OCCUPARE IL TEMPO O PREPARARE IL FUTURO?

La tentazione è forte e, a volte è, anche legittima. I ritmi sono indiavolati. Le cose cono diventate tutte necessarie. Il tempo non basta mai. Il traffico complica la vita. Spesso ci manca un aiuto vicino che ci sostenga e ci conforti. Nella vita poi non si combatte mai su un fronte unico e non si fa mai una battaglia per volta. Ci si trova a lottare sempre su diversi fronti e ad affrontare battaglie diverse nello stesso tempo. Spesso sentiamo una stanchezza che ci schiaccia. E la tentazione della tranquillità, di una pausa anche legittima, è sempre una grande seduzione. Cerchiamo sempre uno stato di tranquillità permanente. Uno stato di pace senza fine. Le espressioni che usiamo di più gli uni verso gli altri sono “non mi rompere”, “mi hai rotto”, “adesso avete rotto…” che non sono solo un modo di dire, ma esprimono profondamente la nostra tendenza a provare fastidio tutte le volte che gli altri, chiunque altro, si avvicinano minacciosi nella nostra sfera privata e nei nostri spazi confortevoli. Tutto questo ha delle ripercussioni nel nostro modo di esercitare qualsiasi responsabilità e ogni forma di paternità, di cura, di amore nei confronti di coloro che ci sono affidati. C’è il rischio di sposare la pedagogia del ciucciotto con i nostri figli. Forse riusciamo anche a convincerci che è giusto e necessario, che è un metodo accettabile e adatto per aiutarli a crescere. La pedagogia del ciucciotto è quella che si impegna a mettere il silenziatore. E più che a lasciarsi interpellare dal pianto, dal lamento, dalla richiesta, dalla ribellione… tende a difendere la propria tranquillità. È tutto ciò che difende i nostri spazi e le nostre corse e non porge veramente l’orecchio al bisogno e alle parole del piccolo. Naturalmente il ciucciotto non possiamo usarlo sempre con i nostri figli. Quando cominciano a superare i primi anni diventa difficile giustificare questo strumento che è pensato per una fase della vita decisamente iniziale. Allora si usa disney channel, il telefonino con le filastrocche di youtube, poi la babysitter, i nonni, le uscite, il telefonino, le attività di palestra, di musica, di sport, i viaggi, lo shopping…

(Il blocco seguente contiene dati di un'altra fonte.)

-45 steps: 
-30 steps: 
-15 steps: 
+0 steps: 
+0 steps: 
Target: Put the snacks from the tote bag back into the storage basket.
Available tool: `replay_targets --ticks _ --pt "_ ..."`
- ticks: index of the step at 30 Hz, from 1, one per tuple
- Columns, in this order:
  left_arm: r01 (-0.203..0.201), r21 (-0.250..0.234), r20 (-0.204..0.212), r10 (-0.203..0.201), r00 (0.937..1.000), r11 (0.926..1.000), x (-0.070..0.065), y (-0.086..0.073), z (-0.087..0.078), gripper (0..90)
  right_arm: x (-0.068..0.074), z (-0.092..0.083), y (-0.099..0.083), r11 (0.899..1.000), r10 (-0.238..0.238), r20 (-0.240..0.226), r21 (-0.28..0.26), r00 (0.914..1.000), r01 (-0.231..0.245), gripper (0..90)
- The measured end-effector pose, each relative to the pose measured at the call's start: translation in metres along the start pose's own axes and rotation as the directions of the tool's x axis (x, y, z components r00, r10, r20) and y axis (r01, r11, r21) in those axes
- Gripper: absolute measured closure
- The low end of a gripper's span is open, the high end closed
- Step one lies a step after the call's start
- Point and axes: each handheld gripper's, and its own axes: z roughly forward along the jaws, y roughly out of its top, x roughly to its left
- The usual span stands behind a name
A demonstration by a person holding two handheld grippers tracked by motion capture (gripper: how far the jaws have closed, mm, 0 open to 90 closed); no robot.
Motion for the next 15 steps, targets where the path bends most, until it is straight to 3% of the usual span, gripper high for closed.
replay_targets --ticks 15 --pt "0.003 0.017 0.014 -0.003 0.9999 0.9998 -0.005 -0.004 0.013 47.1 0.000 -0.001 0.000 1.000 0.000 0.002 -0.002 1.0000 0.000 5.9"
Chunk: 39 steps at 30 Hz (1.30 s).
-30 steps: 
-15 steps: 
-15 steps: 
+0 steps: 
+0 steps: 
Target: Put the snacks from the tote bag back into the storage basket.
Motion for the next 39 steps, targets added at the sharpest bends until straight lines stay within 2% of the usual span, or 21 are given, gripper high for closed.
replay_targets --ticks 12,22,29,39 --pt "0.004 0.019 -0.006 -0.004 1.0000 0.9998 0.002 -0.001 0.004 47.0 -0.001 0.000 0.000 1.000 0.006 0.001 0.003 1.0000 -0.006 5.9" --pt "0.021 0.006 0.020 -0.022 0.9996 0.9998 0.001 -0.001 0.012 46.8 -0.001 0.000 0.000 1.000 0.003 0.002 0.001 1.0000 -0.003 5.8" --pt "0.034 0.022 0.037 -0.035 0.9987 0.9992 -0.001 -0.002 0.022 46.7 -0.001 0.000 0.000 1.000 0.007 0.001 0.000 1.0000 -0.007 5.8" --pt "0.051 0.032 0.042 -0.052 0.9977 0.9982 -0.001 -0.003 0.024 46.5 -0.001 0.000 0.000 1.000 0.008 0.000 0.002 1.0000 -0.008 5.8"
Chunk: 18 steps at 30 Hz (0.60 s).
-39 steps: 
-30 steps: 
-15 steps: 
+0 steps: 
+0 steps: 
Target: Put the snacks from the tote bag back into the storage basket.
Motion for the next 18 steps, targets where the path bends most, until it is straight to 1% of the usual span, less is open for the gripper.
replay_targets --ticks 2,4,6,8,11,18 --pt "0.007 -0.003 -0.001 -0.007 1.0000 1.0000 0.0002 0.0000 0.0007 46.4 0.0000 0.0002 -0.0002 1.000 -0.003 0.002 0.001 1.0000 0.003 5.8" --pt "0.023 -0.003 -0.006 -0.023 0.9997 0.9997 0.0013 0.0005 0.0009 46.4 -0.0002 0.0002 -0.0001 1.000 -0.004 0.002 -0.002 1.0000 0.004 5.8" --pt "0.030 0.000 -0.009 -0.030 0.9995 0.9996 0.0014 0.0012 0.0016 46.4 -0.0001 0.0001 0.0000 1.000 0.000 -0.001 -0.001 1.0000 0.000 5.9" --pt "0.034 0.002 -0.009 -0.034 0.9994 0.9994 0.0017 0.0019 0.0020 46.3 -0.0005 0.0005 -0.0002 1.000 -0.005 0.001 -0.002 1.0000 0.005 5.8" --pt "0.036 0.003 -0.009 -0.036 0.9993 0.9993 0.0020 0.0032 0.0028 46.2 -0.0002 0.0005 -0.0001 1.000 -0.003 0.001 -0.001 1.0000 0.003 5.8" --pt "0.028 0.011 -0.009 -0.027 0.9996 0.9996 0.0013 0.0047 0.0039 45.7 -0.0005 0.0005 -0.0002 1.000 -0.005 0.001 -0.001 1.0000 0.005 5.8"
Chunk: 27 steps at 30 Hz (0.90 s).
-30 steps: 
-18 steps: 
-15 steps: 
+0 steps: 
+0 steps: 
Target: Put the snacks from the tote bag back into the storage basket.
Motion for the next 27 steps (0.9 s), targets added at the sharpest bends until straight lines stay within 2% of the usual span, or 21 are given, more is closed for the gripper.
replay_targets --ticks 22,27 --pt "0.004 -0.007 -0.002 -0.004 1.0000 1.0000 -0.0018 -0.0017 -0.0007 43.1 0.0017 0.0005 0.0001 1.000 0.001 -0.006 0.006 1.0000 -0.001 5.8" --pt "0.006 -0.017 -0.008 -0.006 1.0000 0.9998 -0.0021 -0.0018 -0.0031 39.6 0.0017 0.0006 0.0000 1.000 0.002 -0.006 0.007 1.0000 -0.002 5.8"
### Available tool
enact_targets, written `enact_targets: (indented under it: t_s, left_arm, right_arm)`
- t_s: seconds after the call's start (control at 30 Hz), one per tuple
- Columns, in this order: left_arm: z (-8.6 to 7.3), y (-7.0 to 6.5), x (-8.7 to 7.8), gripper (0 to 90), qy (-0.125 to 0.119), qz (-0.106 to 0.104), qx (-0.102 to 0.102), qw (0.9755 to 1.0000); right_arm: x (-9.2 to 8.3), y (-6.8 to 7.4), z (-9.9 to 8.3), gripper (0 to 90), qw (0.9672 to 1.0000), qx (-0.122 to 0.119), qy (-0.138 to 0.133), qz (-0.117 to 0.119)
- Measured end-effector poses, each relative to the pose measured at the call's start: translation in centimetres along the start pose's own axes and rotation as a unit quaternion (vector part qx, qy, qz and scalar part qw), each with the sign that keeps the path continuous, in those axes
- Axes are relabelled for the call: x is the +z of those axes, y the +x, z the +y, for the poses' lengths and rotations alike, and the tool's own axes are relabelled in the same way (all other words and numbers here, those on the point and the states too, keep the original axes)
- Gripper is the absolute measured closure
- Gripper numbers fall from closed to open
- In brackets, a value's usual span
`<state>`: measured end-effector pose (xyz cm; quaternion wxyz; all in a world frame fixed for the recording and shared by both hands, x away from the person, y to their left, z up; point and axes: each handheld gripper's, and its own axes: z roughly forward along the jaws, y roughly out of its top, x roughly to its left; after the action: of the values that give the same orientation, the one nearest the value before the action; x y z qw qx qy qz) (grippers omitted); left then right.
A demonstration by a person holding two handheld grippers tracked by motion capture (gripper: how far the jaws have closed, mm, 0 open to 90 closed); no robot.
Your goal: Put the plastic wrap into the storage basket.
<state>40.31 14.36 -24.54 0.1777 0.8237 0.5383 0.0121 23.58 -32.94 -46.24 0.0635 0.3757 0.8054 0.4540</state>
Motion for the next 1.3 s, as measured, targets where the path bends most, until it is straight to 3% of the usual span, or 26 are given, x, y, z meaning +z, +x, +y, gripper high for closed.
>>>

Per carità tutto è buono. Non vogliamo demonizzare nulla. Però bisogna rimanere svegli e chiedersi se le cose infinite che facciamo fare ai nostri figli sono volte alla loro crescita o alla nostra pace. Servono a loro per diventare grandi oppure servono a noi per non sentirli! Riempiamo il loro tempo per non perdere il nostro? Questa inutile tranquillità prima o poi presenterà il suo conto. Oggi facciamo il tifo per il dialogo e di fatto diciamo tante parole. Ma di fatto rischiamo di parlare molto meno dei genitori di un tempo che usavano, è vero, poche parole, ma con la loro vita tracciavano un sentiero sicuro. Non possiamo scivolare in questo terribile inganno di riempire la nostra agenda e quella dei nostri figli con tantissime attività che ci agitano e alla fine non portano a niente. Spesso non hanno né capo e né coda. Bisogna insistere con la difficile arte di ascoltarsi e di ascoltare. È urgente e necessario non farsi imprigionare nel momento presente senza guardare oltre, senza guardare al domani, senza fissare la meta, senza pensare al tempo del raccolto, senza chiedersi dove portano e cosa danno le cose che facciamo e le scelte che prendiamo oggi. Possano i vostri figli trovarsi accanto dei papà e delle mamme che guardano sempre avanti e non solo alla pace momentanea e passeggera. E poi, aiutate i vostri figli ad avere relazioni. Non riempiteli di cose, ubriacateli di persone. La vera ricchezza di una vita sono le relazioni. Se non volete piangere domani la loro solitudine cominciate presto a non lasciarli soli. Stanateli. E offrite loro subito il gusto e la gioia dell’amicizia.